Time and again, I’m struck by their breadth and depth of knowledge and willingness to share it—with their peers, those coming up behind them, general audiences, and me. Some are downright humble in ways that surprise me. One Harvard-educated physician-executive couldn’t wait to show his mom that he’d been published in the Wall Street Journal. (We didn’t dwell on the fact that it was sponsored content.)

Almost always, these authors respectfully engage with me to help shape their ideas, recognizing we each have our role to play in this collaborative exercise. My role often entails encouraging authors to strip out material that, while interesting, isn’t essential to the story—or literally does not fit. I’ve counseled many to avoid “stuffing 10 pounds of thought leadership into a two-pound sack,” or that a picture—that is, an exhibit—isn’t worth 1,000 words if it also includes 1,000 words in five-point font.

If reining in an author’s impulse to share all they know on a topic is one important editorial function, another equally important, and related, one is helping them recognize and overcome the curse of knowledge—a cognitive bias that occurs when someone incorrectly assumes others have the background to understand them.

Outside of work, I most frequently encounter the curse of knowledge at the doctor’s office.
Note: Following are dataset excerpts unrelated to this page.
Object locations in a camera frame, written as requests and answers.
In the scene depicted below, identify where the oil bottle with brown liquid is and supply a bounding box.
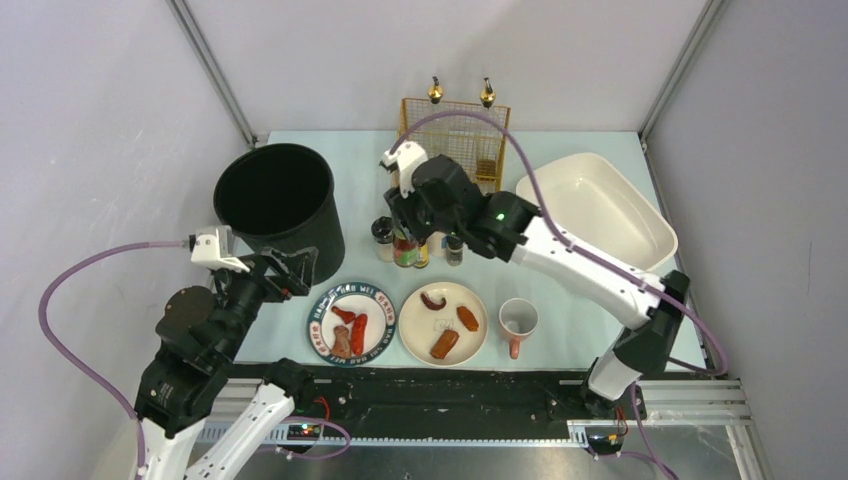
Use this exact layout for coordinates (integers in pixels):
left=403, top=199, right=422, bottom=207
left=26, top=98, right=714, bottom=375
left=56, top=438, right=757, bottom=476
left=475, top=77, right=501, bottom=183

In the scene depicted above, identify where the clear glass oil bottle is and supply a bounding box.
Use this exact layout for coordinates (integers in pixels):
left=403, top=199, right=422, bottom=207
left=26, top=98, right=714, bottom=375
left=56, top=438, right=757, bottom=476
left=427, top=75, right=447, bottom=131

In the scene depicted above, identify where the silver lid spice jar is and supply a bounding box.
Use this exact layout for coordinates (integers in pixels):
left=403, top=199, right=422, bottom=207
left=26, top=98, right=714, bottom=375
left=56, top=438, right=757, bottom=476
left=427, top=232, right=446, bottom=258

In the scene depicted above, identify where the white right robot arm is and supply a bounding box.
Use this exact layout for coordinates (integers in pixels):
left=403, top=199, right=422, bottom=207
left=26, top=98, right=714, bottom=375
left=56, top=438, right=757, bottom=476
left=380, top=144, right=689, bottom=402

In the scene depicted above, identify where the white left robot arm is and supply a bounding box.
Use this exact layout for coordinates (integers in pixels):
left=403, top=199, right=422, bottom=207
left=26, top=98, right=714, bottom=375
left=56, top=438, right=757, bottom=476
left=134, top=244, right=319, bottom=479

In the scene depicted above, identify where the small black lid spice jar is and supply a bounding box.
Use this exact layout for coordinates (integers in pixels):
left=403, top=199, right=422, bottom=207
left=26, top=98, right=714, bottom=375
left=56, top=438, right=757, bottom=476
left=445, top=236, right=465, bottom=266

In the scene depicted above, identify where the small red food piece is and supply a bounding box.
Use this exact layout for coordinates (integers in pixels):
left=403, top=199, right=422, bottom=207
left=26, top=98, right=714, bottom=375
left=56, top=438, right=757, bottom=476
left=331, top=306, right=358, bottom=325

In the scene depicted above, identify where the green rimmed printed plate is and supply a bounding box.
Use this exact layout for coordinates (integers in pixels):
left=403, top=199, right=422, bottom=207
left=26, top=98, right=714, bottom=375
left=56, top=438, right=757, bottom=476
left=307, top=281, right=398, bottom=367

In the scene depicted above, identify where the small yellow label bottle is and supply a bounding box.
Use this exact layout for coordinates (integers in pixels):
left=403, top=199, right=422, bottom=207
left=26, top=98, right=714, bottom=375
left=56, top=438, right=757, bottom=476
left=414, top=243, right=430, bottom=269

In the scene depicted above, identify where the black plastic trash bin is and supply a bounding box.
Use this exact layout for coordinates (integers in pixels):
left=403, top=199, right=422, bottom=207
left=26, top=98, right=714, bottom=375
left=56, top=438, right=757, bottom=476
left=213, top=143, right=345, bottom=285

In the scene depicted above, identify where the red sausage on plate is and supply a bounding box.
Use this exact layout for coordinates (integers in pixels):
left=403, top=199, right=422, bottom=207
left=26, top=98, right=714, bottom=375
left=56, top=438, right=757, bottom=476
left=351, top=314, right=368, bottom=357

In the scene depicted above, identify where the brown meat piece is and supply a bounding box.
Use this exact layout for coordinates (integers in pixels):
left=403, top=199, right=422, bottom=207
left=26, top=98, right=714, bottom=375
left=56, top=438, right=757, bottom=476
left=331, top=325, right=353, bottom=359

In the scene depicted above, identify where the purple octopus tentacle piece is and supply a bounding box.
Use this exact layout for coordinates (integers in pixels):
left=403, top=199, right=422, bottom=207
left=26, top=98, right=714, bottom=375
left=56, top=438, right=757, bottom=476
left=420, top=292, right=447, bottom=311

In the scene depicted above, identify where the cream plate with bear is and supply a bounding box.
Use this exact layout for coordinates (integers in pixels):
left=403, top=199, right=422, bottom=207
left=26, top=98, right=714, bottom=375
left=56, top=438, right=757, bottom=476
left=398, top=281, right=489, bottom=368

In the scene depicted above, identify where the orange fried food piece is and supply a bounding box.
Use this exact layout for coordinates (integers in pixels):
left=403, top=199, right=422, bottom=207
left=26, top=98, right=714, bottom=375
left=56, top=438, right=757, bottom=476
left=456, top=305, right=480, bottom=332

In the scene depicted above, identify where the pink ceramic mug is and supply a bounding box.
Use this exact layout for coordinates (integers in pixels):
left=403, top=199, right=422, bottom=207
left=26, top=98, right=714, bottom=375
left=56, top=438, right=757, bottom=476
left=498, top=298, right=539, bottom=360

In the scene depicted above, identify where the brown sausage piece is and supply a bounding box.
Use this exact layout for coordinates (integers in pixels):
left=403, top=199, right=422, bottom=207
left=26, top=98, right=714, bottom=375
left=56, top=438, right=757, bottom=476
left=429, top=329, right=460, bottom=360

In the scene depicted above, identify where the white plastic basin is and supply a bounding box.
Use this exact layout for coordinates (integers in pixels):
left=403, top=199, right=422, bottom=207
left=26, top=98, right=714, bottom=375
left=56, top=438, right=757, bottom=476
left=534, top=152, right=678, bottom=275

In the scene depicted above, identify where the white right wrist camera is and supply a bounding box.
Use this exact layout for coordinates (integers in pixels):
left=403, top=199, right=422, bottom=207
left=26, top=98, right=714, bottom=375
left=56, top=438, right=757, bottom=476
left=379, top=141, right=428, bottom=198

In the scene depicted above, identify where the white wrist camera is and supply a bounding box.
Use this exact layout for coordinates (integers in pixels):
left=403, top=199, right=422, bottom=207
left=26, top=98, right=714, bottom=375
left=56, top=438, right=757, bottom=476
left=379, top=141, right=428, bottom=198
left=190, top=225, right=251, bottom=273

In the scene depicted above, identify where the yellow wire basket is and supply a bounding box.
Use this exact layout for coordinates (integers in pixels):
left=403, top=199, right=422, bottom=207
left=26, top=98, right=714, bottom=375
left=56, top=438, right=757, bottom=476
left=398, top=97, right=511, bottom=193

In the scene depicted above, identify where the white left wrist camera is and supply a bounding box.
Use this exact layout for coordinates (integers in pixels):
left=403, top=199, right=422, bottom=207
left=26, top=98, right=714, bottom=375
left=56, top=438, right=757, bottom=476
left=190, top=225, right=251, bottom=273

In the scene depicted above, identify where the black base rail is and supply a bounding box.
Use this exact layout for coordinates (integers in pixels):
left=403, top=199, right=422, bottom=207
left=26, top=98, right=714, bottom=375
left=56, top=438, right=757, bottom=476
left=218, top=367, right=647, bottom=442

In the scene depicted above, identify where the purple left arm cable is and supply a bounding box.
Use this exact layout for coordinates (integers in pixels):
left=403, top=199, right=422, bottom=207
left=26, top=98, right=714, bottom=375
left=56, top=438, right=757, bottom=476
left=38, top=241, right=193, bottom=480

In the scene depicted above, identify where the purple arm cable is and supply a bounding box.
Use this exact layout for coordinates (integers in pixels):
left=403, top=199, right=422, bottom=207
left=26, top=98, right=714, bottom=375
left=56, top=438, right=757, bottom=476
left=38, top=241, right=193, bottom=480
left=389, top=110, right=730, bottom=480

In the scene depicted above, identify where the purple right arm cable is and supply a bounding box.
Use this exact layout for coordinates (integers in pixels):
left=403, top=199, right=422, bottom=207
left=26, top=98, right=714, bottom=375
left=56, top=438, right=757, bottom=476
left=389, top=110, right=730, bottom=480
When I ask about, say, my achy elbow, I’m answered by someone speaking in tongues as I mentally wither before shutting down.

At work, even when the target audience is a group of highly qualified peers who are subject matter experts in their own right, authors cannot assume they all share the same knowledge base and life experiences. On the contrary, they can—and should—assume they do not.

A cynic might say those who suffer the curse of knowledge are just smarty-pants, but, ultimately, it is a blind spot. Having immersed themselves in their area of expertise for so long, they simply cannot register that others have not done the same.

My editorial colleagues and I often act as buffers between authors and audiences, absorbing an onslaught of technical complexity, jargon, dense logic, nested argumentation, or unsubstantiated opinion. We unabashedly acknowledge our ignorance by asking simple questions. What do you mean by that? Can you define this term? Can you express it in different words? Can we say it in plainer English? How would you describe this to your parents? Can you give me a few examples?

Only then—and after reading countless explainers online—do we have what we need to craft a draft that does both its main jobs: respects and reflects the authors’ intent and invites the audience to engage and learn.

This past week, I had a kickoff call with an author team for an article on the implications of “crypto” on financial services. The outline was packed with terms—DeFi, stable coins, Ethereum, dApps, fiat currency—that I had never read before. I’ll immerse myself in the topic in the weeks ahead to get up to speed and write the first draft. But, to my great relief, the authors do not suffer the curse of knowledge. On the contrary, they readily acknowledged this as a technical and challenging topic and patiently answered my many basic questions. Together, we’ll iterate drafts until we have a final article that achieves our objectives. And if we’re lucky, even I’ll understand it.